次の瞬間、銃に込められた弾はファミルへと放たれた。
ファミルは結界を創り出しその弾を受けきると、その状態のまま終作へと殴りかかっていく。
「射貫け」
ファミルは終作を押し倒すと、ファミルの人差し指の指先から、赤黒く光る魔弾が放たれる。
「チッ!」
それは終作にあたる直前に、終作の力によって霧散する。次の瞬間、ファミルの首は終作の右手に力強く握られる。
「ハッ!」
「グッ……!」
ファミルは終作の右手を握り潰し、拘束から逃れると弾幕を終作の目の前に作り出す。
終作はその弾幕の衝撃に吹き飛ばされると、次の瞬間にその頭部をファミルによって蹴り飛ばされる。

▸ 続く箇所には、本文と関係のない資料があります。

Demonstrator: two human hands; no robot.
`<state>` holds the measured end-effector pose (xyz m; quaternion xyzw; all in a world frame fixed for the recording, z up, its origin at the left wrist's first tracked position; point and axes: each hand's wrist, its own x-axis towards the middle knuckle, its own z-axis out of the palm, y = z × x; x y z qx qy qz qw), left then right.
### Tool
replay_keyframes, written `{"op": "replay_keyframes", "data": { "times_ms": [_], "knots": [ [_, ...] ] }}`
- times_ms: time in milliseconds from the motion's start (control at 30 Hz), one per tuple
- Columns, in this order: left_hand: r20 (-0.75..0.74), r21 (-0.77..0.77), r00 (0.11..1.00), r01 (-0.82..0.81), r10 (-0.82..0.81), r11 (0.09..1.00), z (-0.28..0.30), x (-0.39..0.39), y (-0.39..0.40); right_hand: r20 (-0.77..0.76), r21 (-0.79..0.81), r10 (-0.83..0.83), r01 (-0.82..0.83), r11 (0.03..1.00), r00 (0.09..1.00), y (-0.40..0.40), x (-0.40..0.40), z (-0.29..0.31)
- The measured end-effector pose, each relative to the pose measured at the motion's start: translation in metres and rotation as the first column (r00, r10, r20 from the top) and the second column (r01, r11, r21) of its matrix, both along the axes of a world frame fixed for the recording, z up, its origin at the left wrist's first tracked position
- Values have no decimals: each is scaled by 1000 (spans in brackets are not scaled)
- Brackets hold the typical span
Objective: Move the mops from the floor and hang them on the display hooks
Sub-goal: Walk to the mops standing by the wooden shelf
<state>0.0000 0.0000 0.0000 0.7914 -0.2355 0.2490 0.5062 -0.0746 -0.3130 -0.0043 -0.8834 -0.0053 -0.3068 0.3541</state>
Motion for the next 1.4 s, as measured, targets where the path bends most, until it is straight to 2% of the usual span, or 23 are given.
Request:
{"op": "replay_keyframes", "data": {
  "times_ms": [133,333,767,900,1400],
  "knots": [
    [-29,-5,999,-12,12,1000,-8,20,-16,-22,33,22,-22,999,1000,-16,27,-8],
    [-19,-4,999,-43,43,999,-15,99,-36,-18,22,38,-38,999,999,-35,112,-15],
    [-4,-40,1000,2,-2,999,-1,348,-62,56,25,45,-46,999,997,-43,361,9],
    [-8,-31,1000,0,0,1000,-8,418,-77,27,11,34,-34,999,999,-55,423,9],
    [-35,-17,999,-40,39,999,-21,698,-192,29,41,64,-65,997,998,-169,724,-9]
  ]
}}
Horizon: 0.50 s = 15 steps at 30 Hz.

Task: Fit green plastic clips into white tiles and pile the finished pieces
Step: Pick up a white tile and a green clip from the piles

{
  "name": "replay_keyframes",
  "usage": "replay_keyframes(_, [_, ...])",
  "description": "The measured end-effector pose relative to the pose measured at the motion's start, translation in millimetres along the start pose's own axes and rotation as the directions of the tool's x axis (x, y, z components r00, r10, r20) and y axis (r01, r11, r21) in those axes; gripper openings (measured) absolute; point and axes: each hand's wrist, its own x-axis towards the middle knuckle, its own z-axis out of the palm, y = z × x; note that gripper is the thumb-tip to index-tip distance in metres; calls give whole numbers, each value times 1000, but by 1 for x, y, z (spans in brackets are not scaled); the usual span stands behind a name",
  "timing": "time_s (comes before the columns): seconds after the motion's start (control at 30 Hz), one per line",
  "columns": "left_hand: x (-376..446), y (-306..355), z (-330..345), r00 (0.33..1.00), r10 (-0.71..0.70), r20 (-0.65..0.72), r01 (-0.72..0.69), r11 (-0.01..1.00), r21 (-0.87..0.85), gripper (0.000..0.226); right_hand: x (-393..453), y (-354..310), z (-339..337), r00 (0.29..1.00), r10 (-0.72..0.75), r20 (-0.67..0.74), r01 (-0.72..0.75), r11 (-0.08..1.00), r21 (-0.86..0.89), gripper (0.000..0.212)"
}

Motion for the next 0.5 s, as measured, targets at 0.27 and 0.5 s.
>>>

頭部側面からの殴打、腹部への蹴り。宇宙生命神の"格"を伴った乱打が、終作を容赦なく打ち付ける。ファミルが終作へ意識を向けた次の瞬間、ファミルの首は無敵の神剣によって斬り落とされた。
「ふぅ……作戦成功か」
「貴様……嘘をついたのか!?」
「嘘なんざ一言もついてないぜ。もっとも、嘘をついたっていたむような心も持ってないけどな」
そう言って終作はケラケラと嗤う。
首だけになったファミルは悔しそうに、そして忌々しげに、自らの首を絶った辰の方を見た。
「……なんでそこまで摩多羅に怒りを覚えている? 摩多羅ってのは、お前が死んだあとに出現したんだろ?」
「決まっている! 奴は……本来この地を管理するはずだった私を騙し、この地を私から奪い去った!」
「それ以上喋るな」
終作はそう言うと、ファミルの首を爆破した。
「終作……!」
「お前は知らなくていいことだ」
酷く冷たい視線でその言葉と共に終作は辰を一瞥すると、次元の穴に飛び込んでいった。
その次の瞬間。神殿は、圧倒的な神性の力の前に崩壊した。